DALLA RICERCA SUI TESSUTI UN NUOVO STRUMENTO PER IL TRAPIANTO DI CELLULE DELL'ENDOTELIO CORNEALE
GABRIELA E IL SUO STUDIO TRA CHIRURGHI OFTALMOLOGI E INGEGNERI BIOMEDICI: "CAMBIARE PROSPETTIVA MI HA AIUTATO A TROVARE NUOVE SOLUZIONI PER IL TRAPIANTO"
Trapiantare un solo strato della cornea per guarire quello malato, era già possibile. Oggi, a fare la differenza, è il “come”: ad esempio attraverso i cosiddetti “tessuti precaricati”, cioè porzioni di cornea inseriti in piccoli dispositivi che permettono di far arrivare in sala operatoria sottilissimi lembi già pronti, isolati, controllati e posizionati per l’innesto nell’occhio del paziente.
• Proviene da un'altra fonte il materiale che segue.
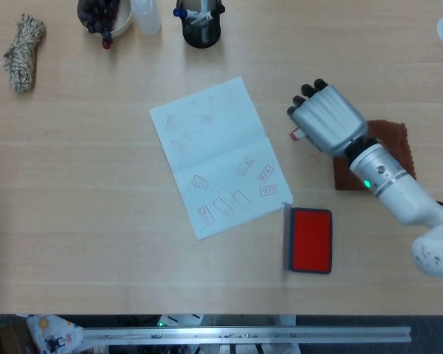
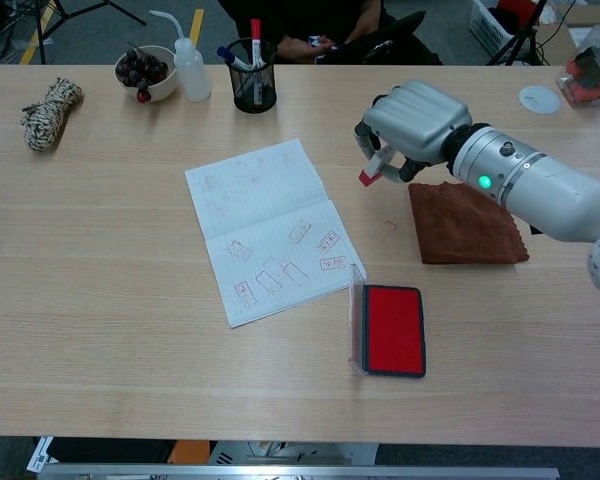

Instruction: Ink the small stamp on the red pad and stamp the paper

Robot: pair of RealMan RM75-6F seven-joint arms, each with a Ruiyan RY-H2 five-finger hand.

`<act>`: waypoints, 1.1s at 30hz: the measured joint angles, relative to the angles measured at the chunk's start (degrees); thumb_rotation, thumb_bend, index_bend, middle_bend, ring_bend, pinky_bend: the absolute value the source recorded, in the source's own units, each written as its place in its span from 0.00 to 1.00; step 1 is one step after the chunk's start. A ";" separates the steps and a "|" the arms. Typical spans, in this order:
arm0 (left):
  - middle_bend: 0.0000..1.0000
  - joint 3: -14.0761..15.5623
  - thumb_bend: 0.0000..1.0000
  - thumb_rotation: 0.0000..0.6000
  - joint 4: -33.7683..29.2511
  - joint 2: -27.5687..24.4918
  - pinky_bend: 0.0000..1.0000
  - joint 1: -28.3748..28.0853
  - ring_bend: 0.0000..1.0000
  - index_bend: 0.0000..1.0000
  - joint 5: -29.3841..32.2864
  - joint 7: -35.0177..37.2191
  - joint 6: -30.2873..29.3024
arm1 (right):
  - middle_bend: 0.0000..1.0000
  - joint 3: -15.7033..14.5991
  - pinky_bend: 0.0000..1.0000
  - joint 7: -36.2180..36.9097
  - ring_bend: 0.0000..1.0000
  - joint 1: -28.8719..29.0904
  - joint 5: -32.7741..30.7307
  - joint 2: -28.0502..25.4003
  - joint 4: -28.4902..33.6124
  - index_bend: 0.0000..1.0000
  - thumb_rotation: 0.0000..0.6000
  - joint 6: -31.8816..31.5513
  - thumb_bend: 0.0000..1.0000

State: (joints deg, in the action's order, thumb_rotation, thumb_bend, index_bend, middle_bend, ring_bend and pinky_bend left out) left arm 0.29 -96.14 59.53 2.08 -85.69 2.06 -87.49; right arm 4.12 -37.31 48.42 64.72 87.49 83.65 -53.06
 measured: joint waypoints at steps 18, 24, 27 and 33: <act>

Proprio uno di questi è stato, negli ultimi due anni e mezzo, il progetto principale di Gabriela Wójcik, ricercatrice di Fondazione, che grazie alla sinergia con l’Università inglese di Liverpool e il supporto di un’azienda del settore biomedicale, ha validato un nuovo dispositivo per facilitare i trapianti di cellule dell’endotelio corneale.
La “DmekDMEK” (Descemet Membrane Endothelial Keratoplasty) è attualmente la tipologia di intervento più specifica oggi a disposizione dei chirurghi oftalmologi per combattere patologie come la distrofia di Fuchs e altre distrofie endoteliali, la cheratopatia bollosa e in generale gli scompensi dell’endotelio corneale. “Effettuare questo tipo di trapianto con un tessuto già precaricato ha molti vantaggi. Rende l’intervento più veloce e meno invasivo per il paziente, e più efficiente per il chirurgo” spiega Gabriela Wójcik che ha validato uno strumento per "DMEK ENDO-OUT”, un mini-contenitore in cui il sottilissimo strato di cellule corneali viene inserito rivolto verso l’esterno, per un rapidissimo innesto nell’occhio.
Una laurea e un master in Biologia all’Università di Cracovia, in seguito ricercatrice all’Institute of Translational & Stratified Medicine di Plymouth in Inghilterra, Gabriela Wójcik è approdata in Fondazione Banca degli Occhi nel dicembre 2018, inserendosi nel filone di ricerca sui “tessuti precaricati” già avviato in Fondazione. “Per lavorare a questo progetto ho dovuto interfacciarmi con moltissime figure diverse – racconta Gabriela – prima con i nostri colleghi dell’Ufficio Medicina delle Donazioni e del Laboratorio di Eye Banking per lo studio dei tessuti, poi con i Chirurghi oftalmologi per comprendere le loro necessità, infine con gli ingegneri biomedici che ci hanno aiutato a realizzare il progetto. Un lavoro che mi ha costretto a cambiare più volte prospettiva, uno sforzo che nessuno ti insegna all’università e che è stato davvero stimolante per me”. Proprio qui, secondo Gabriela, sta anche il futuro della ricerca sulla cornea: “Le potenzialità di interventi come questo sono grandissime. Nelle banche saremo capaci, un giorno, di sperimentare diverse modalità di coltivazione delle cellule della cornea – conclude la ricercatrice - io penso che questo sarà il futuro del trapianto di cornea”.